(DIRECTIONS):
When you restate the entries that follow, keep every word exactly and drop the pictures.

(SOURCE DATA):

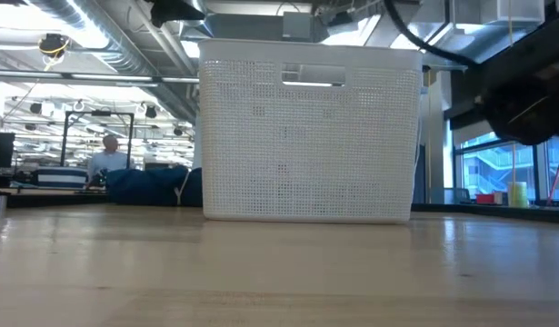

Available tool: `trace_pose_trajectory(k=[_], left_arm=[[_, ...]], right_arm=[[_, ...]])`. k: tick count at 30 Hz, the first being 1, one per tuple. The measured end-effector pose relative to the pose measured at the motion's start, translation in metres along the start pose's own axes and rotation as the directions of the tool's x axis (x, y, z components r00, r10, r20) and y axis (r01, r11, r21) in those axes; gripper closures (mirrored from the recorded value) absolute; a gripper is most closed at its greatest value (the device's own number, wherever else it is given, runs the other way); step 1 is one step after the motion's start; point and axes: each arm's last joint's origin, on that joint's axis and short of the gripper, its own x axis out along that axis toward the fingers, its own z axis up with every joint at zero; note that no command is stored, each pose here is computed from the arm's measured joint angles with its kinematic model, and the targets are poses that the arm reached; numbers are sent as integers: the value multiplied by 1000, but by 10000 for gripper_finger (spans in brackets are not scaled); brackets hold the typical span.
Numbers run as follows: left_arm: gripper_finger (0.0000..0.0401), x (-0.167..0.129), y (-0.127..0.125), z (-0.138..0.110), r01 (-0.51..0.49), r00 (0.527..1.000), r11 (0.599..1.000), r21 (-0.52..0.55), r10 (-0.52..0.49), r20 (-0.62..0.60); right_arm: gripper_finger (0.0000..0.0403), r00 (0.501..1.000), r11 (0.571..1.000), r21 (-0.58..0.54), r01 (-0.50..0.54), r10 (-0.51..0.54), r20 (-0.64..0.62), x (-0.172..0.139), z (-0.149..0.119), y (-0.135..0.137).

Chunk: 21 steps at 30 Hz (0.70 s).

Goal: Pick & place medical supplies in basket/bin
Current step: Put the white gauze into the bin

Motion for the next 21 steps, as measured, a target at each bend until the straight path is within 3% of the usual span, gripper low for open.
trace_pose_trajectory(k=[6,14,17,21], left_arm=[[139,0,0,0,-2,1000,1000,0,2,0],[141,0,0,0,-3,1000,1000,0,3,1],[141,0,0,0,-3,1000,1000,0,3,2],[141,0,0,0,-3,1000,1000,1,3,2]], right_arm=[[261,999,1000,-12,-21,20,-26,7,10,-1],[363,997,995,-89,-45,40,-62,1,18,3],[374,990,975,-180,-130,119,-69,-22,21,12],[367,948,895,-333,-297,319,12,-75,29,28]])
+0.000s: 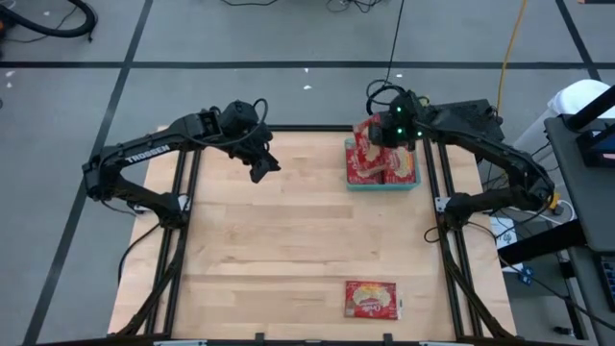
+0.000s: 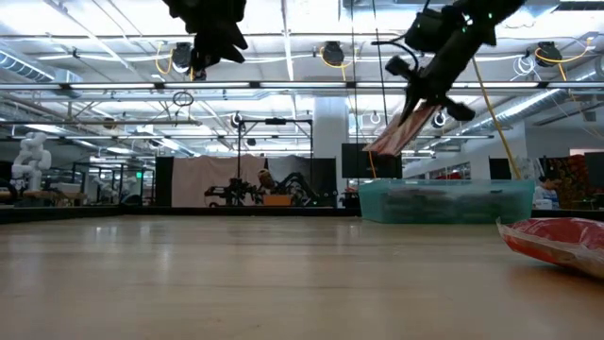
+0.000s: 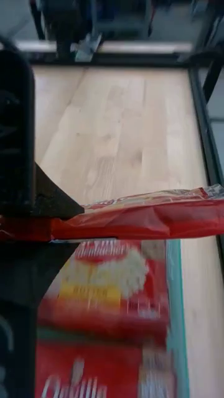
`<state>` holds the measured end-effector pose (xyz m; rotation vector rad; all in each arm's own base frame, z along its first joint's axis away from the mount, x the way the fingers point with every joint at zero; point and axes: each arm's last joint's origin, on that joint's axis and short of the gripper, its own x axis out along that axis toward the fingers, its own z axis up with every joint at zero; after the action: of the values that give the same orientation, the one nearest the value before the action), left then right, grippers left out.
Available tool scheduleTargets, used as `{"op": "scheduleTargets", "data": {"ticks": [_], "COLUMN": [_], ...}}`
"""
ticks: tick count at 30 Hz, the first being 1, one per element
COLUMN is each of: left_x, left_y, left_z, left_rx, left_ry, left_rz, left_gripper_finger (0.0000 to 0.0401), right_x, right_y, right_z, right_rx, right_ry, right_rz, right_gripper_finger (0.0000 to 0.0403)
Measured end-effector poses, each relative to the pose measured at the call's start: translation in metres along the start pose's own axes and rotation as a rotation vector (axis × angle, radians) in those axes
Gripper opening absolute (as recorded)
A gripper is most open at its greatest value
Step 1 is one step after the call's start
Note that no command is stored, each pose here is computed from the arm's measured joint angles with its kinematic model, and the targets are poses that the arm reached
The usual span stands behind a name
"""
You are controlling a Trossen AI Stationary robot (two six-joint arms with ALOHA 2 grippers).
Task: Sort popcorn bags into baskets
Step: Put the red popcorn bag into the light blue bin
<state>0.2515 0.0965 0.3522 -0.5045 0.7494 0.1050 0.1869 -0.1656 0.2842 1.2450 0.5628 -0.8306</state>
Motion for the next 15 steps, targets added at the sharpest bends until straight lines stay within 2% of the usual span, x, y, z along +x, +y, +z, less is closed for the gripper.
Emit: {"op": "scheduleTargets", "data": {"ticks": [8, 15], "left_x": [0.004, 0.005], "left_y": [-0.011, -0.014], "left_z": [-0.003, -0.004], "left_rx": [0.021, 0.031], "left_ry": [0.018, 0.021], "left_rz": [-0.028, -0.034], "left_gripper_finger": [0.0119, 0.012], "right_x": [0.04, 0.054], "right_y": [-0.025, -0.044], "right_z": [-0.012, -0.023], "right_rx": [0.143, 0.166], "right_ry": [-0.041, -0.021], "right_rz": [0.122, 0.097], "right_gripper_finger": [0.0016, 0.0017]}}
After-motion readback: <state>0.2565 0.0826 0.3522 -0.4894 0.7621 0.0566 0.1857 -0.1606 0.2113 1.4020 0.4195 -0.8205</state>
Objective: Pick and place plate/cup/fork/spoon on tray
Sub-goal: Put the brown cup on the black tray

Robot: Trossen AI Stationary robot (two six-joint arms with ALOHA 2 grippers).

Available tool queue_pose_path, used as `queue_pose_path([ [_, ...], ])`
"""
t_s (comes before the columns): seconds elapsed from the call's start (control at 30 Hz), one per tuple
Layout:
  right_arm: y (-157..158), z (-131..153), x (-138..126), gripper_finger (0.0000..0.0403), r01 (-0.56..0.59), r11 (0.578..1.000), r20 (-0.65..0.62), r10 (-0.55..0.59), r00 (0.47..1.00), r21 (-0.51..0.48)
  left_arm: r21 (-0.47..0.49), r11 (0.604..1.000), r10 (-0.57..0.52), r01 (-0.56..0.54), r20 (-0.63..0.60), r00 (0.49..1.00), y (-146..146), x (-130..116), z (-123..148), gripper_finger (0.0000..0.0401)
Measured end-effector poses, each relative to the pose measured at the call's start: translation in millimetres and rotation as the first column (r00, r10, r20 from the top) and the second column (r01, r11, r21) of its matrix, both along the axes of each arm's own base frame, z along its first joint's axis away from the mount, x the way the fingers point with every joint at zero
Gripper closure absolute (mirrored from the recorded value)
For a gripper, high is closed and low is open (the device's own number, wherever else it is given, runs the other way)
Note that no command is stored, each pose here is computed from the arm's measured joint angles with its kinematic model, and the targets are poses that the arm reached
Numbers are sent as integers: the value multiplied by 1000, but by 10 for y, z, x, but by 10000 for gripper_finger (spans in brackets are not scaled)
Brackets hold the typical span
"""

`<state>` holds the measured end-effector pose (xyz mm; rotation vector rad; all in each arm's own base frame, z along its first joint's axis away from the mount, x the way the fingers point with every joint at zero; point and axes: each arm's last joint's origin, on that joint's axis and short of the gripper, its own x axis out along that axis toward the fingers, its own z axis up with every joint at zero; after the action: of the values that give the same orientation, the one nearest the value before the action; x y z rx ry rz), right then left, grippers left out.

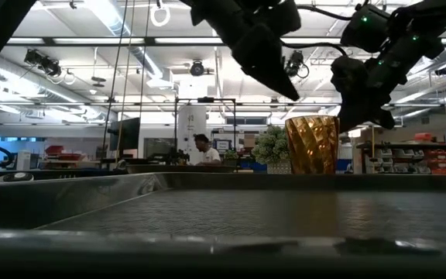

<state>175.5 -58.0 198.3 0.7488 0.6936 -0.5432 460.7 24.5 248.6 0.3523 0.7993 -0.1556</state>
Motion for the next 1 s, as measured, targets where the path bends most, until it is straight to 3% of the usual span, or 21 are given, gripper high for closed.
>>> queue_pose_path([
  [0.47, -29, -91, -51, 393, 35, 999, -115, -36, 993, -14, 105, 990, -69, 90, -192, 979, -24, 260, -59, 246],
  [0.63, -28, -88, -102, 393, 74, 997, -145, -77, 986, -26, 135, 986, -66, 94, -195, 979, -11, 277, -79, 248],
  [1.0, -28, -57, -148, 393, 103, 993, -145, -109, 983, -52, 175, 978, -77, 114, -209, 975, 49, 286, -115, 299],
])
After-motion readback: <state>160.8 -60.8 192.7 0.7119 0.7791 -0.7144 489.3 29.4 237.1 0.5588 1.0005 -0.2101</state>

(REPLY TO THE TASK):
Available tool: `trace_pose_trajectory(k=[_], left_arm=[[_, ...]], right_arm=[[_, ...]])`. k: tick count at 30 Hz, the first being 1, one per tuple. The measured end-effector pose relative to the pose measured at the motion's start, translation in metres along the start pose's own axes and rotation as the directions of the tool's x axis (x, y, z components r00, r10, r20) and y axis (r01, r11, r21) in those axes; gripper closures (mirrored from the recorded value) absolute; a gripper is most closed at its greatest value (the device's own number, wherever else it is given, runs the other way); step 1 is one step after the motion's start; point and axes: each arm's last joint's origin, on that joint's axis and short of the gripper, its own x axis out along that axis toward the fingers, its own z axis up with every joint at zero; note that no command is stored, each pose here is computed from the arm's measured joint angles with its kinematic model, and the targets are poses that the arm reached; numbers are sent as integers: the value multiplied by 1000, but by 10000 for gripper_finger (spans in brackets are not scaled); brackets hold the typical span.
Numbers run as follows: left_arm: gripper_finger (0.0000..0.0401), x (-0.167..0.129), y (-0.127..0.125), z (-0.138..0.110), r01 (-0.51..0.49), r00 (0.527..1.000), r11 (0.599..1.000), r21 (-0.52..0.55), r10 (-0.52..0.49), r20 (-0.62..0.60); right_arm: gripper_finger (0.0000..0.0403), r00 (0.501..1.000), r11 (0.571..1.000), r21 (-0.58..0.54), r01 (-0.50..0.54), r10 (-0.51..0.54), r20 (-0.64..0.62), x (-0.172..0.139), z (-0.149..0.119), y (-0.135..0.137).

Chunk: 21 steps at 30 Hz (0.70 s).

Goal: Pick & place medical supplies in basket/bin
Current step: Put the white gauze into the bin

Motion for the next 21 steps, as measured, a target at each bend until the straight path is within 3% of the usual span, gripper low for open.
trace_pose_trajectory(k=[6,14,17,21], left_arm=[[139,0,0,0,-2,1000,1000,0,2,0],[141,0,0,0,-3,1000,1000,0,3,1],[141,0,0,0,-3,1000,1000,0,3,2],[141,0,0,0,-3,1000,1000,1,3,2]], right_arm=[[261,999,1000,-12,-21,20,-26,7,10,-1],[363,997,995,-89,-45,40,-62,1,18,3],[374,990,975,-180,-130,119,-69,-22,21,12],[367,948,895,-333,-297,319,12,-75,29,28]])
+0.000s: 
+0.000s: 
+0.000s: 
`<state>` holds the measured end-effector pose (xyz m; rotation vector rad; all in each arm's own base frame, z along its first joint's axis away from the mount, x the way the fingers point with every joint at zero; point and axes: each arm's last joint's origin, on that joint's axis and short of the gripper, its own x axis out along that axis toward the fingers, its own z axis up with every joint at zero; after the action: of the values that give the same orientation, the one nearest the value before the action), left then right, grippers left out.
Available tool scheduleTargets, used as `{"op": "scheduleTargets", "data": {"ticks": [_], "COLUMN": [_], ...}}`
"""
ticks: tick count at 30 Hz, the first being 1, one per element
COLUMN is each of: left_x, left_y, left_z, left_rx, left_ry, left_rz, left_gripper_finger (0.0000 to 0.0401), right_x, right_y, right_z, right_rx, right_ry, right_rz, right_gripper_finger (0.0000 to 0.0403)
Measured end-effector poses, each relative to the pose measured at the call's start: translation in metres along the start pose's own axes and rotation as a rotation vector (axis × angle, radians) in those axes
Gripper opening absolute (as recorded)
A gripper is most open at its greatest value
Step 1 is one step after the call's start
Note that no command is stored, each pose here is computed from the arm's measured joint angles with its kinematic model, and the targets are poses that the arm reached
The usual span stands behind a name
"""
You are controlling a Trossen AI Stationary robot (two six-joint arms with ALOHA 2 grippers).
Task: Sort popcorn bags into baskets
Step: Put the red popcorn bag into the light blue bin
<state>0.2515 0.0965 0.3522 -0.5045 0.7494 0.1050 0.1869 -0.1656 0.2842 1.2450 0.5628 -0.8306</state>
Motion for the next 15 steps, targets added at the sharpest bends until straight lines stay within 2% of the usual span, x, y, z along +x, +y, +z, less is closed for the gripper.
Emit: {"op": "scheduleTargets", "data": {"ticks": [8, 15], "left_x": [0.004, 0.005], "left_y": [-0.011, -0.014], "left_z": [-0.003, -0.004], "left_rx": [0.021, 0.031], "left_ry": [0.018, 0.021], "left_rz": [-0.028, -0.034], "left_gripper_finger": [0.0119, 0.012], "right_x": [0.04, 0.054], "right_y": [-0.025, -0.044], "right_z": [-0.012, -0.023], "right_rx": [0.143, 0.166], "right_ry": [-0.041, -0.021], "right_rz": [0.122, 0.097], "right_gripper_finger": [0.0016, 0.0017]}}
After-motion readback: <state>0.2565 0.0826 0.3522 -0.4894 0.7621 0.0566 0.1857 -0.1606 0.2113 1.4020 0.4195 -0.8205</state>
Objective: Pick and place plate/cup/fork/spoon on tray
Sub-goal: Put the brown cup on the black tray

Robot: Trossen AI Stationary robot (two six-joint arms with ALOHA 2 grippers).

Available tool queue_pose_path, used as `queue_pose_path([ [_, ...], ])`
"""
t_s (comes before the columns): seconds elapsed from the call's start (control at 30 Hz), one per tuple
Layout:
  right_arm: y (-157..158), z (-131..153), x (-138..126), gripper_finger (0.0000..0.0403), r01 (-0.56..0.59), r11 (0.578..1.000), r20 (-0.65..0.62), r10 (-0.55..0.59), r00 (0.47..1.00), r21 (-0.51..0.48)
  left_arm: r21 (-0.47..0.49), r11 (0.604..1.000), r10 (-0.57..0.52), r01 (-0.56..0.54), r20 (-0.63..0.60), r00 (0.49..1.00), y (-146..146), x (-130..116), z (-123..148), gripper_finger (0.0000..0.0401)
Measured end-effector poses, each relative to the pose measured at the call's start: translation in millimetres and rotation as the first column (r00, r10, r20 from the top) and the second column (r01, r11, r21) of its matrix, both along the axes of each arm's own base frame, z along its first joint's axis away from the mount, x the way the fingers point with every joint at zero
Gripper closure absolute (mirrored from the recorded value)
For a gripper, high is closed and low is open (the device's own number, wherever else it is given, runs the other way)
Note that no command is stored, each pose here is computed from the arm's measured joint angles with its kinematic model, and the targets are poses that the arm reached
Numbers are sent as integers: the value multiplied by 1000, but by 10 for y, z, x, but by 10000 for gripper_finger (spans in brackets are not scaled)
Brackets hold the typical span
"""

`<state>` holds the measured end-effector pose (xyz mm; rotation vector rad; all in each arm's own base frame, z along its first joint's axis away from the mount, x the way the fingers point with every joint at zero; point and axes: each arm's last joint's origin, on that joint's axis and short of the gripper, its own x axis out along that axis toward the fingers, its own z axis up with every joint at zero; after the action: of the values that give the same orientation, the one nearest the value before the action; x y z rx ry rz), right then left, grippers left out.


<state>175.5 -58.0 198.3 0.7488 0.6936 -0.5432 460.7 24.5 248.6 0.3523 0.7993 -0.1556</state>
Motion for the next 1 s, as measured, targets where the path bends most, until it is straight to 3% of the usual span, or 21 are given, gripper high for closed.
>>> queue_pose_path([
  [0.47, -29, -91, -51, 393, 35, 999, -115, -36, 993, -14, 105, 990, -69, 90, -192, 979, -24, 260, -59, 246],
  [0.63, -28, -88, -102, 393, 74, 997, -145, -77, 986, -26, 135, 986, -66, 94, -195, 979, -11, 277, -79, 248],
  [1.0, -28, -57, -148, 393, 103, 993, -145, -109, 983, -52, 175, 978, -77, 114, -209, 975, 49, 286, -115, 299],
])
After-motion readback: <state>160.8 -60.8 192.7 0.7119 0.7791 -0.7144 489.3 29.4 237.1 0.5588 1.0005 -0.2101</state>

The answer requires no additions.